Keep only the lines of the material below that contain the word "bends". Copy those lines.

(Beginning of INPUT)

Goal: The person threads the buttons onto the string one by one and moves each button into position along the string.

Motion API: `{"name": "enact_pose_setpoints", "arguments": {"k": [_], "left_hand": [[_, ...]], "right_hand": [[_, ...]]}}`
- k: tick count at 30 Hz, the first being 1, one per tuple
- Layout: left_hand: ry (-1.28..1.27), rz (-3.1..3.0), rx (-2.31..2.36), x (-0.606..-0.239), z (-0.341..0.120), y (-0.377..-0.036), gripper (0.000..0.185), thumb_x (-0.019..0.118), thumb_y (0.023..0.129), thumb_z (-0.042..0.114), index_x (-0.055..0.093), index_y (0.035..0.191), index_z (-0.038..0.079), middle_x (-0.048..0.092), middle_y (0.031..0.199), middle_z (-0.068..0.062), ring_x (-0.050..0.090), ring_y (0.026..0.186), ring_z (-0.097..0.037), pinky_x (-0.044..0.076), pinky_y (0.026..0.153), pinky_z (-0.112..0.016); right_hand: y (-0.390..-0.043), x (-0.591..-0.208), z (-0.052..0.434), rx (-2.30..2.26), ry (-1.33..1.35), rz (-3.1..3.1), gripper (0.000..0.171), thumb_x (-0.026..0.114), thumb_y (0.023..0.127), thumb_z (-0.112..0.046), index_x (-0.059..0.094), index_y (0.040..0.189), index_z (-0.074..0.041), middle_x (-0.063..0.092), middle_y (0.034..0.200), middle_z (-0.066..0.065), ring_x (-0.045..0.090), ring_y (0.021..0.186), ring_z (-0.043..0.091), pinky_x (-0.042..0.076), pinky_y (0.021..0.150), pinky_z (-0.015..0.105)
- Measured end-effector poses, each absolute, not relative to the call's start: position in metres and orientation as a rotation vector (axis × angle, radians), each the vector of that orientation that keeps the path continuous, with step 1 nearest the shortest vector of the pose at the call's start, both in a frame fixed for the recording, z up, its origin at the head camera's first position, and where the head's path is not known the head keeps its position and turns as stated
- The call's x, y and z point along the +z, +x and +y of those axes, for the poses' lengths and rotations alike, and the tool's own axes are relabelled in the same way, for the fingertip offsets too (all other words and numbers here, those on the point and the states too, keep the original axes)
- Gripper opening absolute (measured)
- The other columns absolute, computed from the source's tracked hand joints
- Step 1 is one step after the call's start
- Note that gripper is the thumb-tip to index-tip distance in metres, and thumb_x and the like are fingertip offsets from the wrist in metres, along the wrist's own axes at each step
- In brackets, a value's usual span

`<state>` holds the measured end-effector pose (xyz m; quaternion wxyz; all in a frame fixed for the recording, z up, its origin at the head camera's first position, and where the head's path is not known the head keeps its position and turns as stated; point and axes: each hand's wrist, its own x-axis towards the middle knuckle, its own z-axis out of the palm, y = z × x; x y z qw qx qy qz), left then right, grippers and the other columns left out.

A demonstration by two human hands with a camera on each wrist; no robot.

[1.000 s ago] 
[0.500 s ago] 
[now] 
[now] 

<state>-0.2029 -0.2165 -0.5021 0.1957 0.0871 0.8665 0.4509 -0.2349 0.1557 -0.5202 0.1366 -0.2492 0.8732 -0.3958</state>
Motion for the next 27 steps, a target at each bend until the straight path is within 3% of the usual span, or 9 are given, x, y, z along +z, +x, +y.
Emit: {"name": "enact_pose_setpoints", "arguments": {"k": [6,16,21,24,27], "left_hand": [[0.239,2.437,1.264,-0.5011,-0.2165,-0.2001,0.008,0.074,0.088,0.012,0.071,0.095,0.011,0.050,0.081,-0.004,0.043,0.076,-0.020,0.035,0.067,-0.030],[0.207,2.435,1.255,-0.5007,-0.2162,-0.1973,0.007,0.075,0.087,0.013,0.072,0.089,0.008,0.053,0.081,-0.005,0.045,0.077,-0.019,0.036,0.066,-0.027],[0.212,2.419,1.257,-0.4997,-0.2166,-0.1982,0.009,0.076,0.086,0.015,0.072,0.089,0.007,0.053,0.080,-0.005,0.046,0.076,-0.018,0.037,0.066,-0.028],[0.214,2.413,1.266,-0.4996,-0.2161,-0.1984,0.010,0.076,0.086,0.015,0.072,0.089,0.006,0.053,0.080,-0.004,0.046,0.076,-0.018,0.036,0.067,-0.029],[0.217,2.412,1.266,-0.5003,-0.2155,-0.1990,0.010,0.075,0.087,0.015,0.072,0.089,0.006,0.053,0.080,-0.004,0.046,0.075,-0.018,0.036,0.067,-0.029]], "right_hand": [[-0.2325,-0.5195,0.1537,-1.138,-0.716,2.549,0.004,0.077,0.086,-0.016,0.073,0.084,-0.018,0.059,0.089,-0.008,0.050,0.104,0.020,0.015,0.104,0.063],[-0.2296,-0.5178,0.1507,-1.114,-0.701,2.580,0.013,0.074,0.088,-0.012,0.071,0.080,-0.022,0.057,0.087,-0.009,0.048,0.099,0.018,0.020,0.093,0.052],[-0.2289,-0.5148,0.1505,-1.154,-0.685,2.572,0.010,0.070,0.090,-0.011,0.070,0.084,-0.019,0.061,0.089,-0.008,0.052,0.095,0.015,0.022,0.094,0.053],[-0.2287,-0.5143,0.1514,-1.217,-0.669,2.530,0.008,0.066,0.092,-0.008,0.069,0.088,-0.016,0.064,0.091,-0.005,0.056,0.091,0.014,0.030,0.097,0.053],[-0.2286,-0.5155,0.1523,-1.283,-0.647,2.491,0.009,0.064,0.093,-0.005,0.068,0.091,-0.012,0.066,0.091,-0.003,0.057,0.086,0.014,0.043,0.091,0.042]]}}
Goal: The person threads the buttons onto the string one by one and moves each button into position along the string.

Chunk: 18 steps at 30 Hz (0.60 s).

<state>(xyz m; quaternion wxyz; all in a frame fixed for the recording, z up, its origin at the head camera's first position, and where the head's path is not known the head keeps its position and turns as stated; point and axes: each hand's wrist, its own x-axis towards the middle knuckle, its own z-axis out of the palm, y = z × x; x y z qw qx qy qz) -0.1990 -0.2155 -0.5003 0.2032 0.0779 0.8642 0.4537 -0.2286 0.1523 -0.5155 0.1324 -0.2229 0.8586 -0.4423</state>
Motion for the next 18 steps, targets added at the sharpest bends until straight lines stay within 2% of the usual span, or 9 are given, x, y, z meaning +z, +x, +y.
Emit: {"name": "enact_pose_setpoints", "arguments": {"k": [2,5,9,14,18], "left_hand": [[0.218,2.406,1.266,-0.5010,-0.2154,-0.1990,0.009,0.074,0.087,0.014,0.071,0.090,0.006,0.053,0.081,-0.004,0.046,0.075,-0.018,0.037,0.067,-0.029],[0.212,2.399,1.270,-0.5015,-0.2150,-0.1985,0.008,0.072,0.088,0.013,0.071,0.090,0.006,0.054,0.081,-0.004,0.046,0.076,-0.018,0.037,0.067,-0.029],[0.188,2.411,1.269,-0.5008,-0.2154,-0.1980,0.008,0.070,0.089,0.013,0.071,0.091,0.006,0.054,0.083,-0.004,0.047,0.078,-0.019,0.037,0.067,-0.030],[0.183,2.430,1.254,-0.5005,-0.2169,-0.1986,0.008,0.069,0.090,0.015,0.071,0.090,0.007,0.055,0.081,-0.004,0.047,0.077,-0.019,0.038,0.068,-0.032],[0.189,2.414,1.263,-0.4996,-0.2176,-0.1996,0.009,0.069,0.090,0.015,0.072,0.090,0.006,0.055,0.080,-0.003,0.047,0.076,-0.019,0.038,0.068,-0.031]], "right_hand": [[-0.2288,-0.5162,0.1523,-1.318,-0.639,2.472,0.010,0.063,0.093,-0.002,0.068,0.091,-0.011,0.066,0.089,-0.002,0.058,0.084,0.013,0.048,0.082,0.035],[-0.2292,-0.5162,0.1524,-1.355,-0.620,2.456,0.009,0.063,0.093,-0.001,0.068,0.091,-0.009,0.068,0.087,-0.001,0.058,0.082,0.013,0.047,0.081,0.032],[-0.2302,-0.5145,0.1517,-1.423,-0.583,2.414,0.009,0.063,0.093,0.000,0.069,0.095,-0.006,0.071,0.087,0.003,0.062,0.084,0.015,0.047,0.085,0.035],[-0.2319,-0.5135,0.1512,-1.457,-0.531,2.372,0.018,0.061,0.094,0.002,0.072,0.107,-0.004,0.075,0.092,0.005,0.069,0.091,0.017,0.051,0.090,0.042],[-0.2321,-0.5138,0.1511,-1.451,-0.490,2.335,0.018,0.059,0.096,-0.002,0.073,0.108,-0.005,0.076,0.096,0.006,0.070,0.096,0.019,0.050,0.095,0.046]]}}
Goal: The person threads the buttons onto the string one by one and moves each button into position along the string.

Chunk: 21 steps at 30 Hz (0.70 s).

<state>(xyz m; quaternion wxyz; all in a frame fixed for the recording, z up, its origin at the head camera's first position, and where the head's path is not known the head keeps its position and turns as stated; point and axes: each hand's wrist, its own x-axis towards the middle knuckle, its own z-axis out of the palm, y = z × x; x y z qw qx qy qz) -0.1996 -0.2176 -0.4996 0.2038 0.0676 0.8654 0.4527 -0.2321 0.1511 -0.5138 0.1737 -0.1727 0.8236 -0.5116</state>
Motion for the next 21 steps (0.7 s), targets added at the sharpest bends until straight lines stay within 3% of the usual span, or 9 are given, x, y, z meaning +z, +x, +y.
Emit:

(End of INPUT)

▶ RESPONSE BOX:
Motion for the next 18 steps, targets added at the sharpest bends until straight lines stay within 2% of the usual span, or 9 are given, x, y, z meaning +z, +x, +y.
Motion for the next 21 steps (0.7 s), targets added at the sharpest bends until straight lines stay within 3% of the usual span, or 9 are given, x, y, z meaning +z, +x, +y.

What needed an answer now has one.